Furloughed federal workers will head back to work this morning. Government offices and national parks that had been closed during the shutdown will reopen. And America will be able to pay its bills into the new year. But has the already U.S. irreparably tarnished its own reputation?

Investor Warren Buffett told CNBC yesterday that “creditworthiness is like virginity,” meaning it can only be lost once. Dagong, a ratings agency in China, has downgraded the U.S.’s sovereign credit rating — despite last night’s deal. And while it doesn’t have the stature of Moody’s or Fitch, it’s something to take seriously.

“It’s a vulnerable time right now for the U.S. economy, and China and its ratings agencies are in attack mode,” says Marketplace’s Rob Schmitz from Shanghai. “Before the Dagong downgrade, we saw a pretty vicious attack of America’s role in the world in an editorial written in Xinhua, China’s state news service, which declared an end to Pax Americana.
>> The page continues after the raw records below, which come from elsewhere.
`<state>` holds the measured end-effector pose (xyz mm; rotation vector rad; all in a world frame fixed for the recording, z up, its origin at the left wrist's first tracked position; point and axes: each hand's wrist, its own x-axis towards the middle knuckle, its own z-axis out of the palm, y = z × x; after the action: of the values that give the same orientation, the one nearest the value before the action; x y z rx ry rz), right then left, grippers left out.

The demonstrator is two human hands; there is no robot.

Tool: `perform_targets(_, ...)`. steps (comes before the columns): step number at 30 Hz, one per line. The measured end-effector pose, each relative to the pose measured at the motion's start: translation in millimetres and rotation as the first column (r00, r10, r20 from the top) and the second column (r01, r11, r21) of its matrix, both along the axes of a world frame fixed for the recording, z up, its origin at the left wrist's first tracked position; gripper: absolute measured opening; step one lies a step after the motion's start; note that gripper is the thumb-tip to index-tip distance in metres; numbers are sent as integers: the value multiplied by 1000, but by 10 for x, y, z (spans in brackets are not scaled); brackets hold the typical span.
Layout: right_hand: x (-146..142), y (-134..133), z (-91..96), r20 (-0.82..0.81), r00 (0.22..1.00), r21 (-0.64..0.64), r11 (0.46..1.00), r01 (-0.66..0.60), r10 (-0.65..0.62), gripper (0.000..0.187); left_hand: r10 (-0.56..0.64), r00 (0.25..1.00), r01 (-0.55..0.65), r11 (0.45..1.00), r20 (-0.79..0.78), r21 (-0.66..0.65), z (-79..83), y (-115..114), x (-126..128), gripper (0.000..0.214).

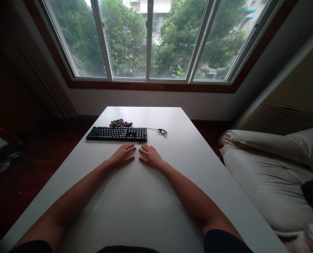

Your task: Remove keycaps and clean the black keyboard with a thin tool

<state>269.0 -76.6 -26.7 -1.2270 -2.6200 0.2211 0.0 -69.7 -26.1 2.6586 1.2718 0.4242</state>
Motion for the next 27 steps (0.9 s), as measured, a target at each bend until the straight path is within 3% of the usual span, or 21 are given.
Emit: perform_targets(27, -1, 0, -17, -2, 1000, 14, 1000, 3, -3, 62, -3, 1000, 3, 1000, 14, -6, 4, -1, 2, 63)
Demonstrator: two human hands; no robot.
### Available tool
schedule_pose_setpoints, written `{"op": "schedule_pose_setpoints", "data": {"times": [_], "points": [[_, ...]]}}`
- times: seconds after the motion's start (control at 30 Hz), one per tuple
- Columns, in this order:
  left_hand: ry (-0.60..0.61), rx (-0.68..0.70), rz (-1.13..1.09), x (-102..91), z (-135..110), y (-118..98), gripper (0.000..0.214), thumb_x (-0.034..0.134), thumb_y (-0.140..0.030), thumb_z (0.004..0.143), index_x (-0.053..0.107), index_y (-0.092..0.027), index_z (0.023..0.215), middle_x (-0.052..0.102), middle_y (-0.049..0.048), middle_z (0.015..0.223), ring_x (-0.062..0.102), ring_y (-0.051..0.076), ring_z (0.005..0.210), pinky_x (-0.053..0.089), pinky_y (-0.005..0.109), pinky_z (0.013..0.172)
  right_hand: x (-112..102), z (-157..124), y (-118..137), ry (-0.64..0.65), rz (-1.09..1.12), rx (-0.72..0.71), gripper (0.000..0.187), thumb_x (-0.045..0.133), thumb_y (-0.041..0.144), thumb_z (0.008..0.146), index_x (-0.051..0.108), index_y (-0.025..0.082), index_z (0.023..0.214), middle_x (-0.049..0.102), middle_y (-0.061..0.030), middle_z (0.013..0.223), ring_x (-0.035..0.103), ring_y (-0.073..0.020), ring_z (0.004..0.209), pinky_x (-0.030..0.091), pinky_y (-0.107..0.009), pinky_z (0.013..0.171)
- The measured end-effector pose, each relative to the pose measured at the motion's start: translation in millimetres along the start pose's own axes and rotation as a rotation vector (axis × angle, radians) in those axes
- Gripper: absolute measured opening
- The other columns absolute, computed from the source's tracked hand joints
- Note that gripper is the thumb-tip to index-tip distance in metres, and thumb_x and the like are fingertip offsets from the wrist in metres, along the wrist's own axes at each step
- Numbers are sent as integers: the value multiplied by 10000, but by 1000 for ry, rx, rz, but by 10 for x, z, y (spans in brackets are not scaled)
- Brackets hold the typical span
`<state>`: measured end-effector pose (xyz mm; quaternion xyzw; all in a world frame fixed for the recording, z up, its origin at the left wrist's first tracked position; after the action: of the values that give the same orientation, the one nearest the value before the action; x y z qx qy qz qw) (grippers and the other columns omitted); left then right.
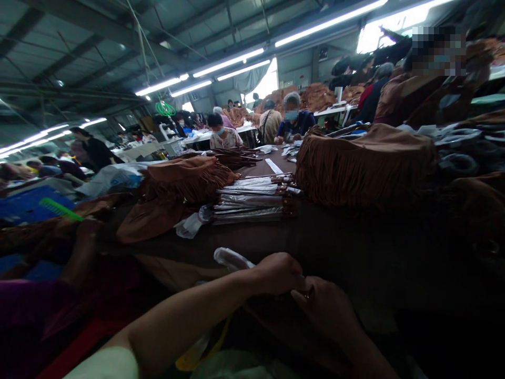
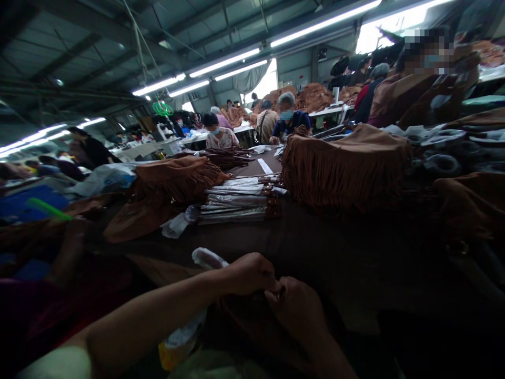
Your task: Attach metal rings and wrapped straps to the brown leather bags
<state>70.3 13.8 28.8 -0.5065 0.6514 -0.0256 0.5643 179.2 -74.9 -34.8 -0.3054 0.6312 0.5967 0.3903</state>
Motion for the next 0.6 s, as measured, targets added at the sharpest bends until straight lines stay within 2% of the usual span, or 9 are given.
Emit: {"op": "schedule_pose_setpoints", "data": {"times": [0.07, 0.2, 0.37, 0.43, 0.5, 0.6], "points": [[-4, 15, -24, -23, -42, -20, 363, 619, -489, 745, 641, -135, 668, 393, -64, 538, 376, 70, 552, 220, 219, 485, -66, 8, 3, -20, 74, -4, 237, 548, 421, 841, 607, 208, 758, 670, -25, 713, 613, -161, 634, 292, -248, 532], [-42, 3, -38, -12, -72, 58, 397, 608, -537, 747, 664, -145, 717, 460, -56, 556, 408, 77, 554, 225, 219, 487, -104, 0, -2, -62, 77, 57, 287, 480, 388, 886, 569, 215, 675, 639, -15, 663, 555, -140, 559, 238, -249, 500], [216, -75, -416, 120, -11, 193, 524, 643, -651, 668, 653, -126, 671, 519, -28, 563, 382, 70, 496, 251, 213, 470, -12, -9, -40, -159, 77, 116, 281, 468, 347, 888, 569, 207, 666, 659, -27, 676, 571, -146, 597, 274, -241, 526], [238, -46, -486, 124, 1, 172, 518, 630, -639, 691, 654, -121, 673, 498, -34, 546, 359, 62, 484, 256, 205, 469, 16, 21, -68, -118, 103, 104, 301, 464, 359, 890, 594, 200, 670, 674, -31, 659, 585, -140, 584, 278, -233, 507], [209, -29, -387, 96, -4, 118, 448, 617, -573, 736, 672, -129, 702, 517, -34, 555, 391, 65, 498, 281, 195, 482, 40, 66, -76, 13, 90, 50, 346, 468, 374, 886, 630, 192, 641, 685, -38, 610, 605, -134, 544, 256, -230, 462], [142, -85, -1, 32, -26, 10, 327, 586, -467, 776, 706, -164, 743, 620, -4, 630, 517, 100, 563, 342, 196, 514, 43, 120, -46, 119, -3, -22, 337, 496, 330, 869, 685, 193, 625, 718, -57, 625, 660, -148, 567, 252, -233, 450]]}}
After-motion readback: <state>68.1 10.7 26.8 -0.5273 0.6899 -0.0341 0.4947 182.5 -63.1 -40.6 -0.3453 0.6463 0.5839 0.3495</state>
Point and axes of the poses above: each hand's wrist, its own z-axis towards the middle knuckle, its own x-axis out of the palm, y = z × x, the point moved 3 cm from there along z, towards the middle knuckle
It was only written in English and it was meant for a foreign audience.”

 

Even so, Schmitz says the U.S. dollar will still remain the reserve currency of the global economy for the time being — downgrade or not.

 

“Third quarter figures show that China now has nearly 3.7 trillion US dollars in its foreign exchange reserves, and this figure represented the highest quarterly growth in Chinese investment in U.S. debt in two years,” Schmitz says. “[China’s] certainly not putting its money where its mouth is in this instance.”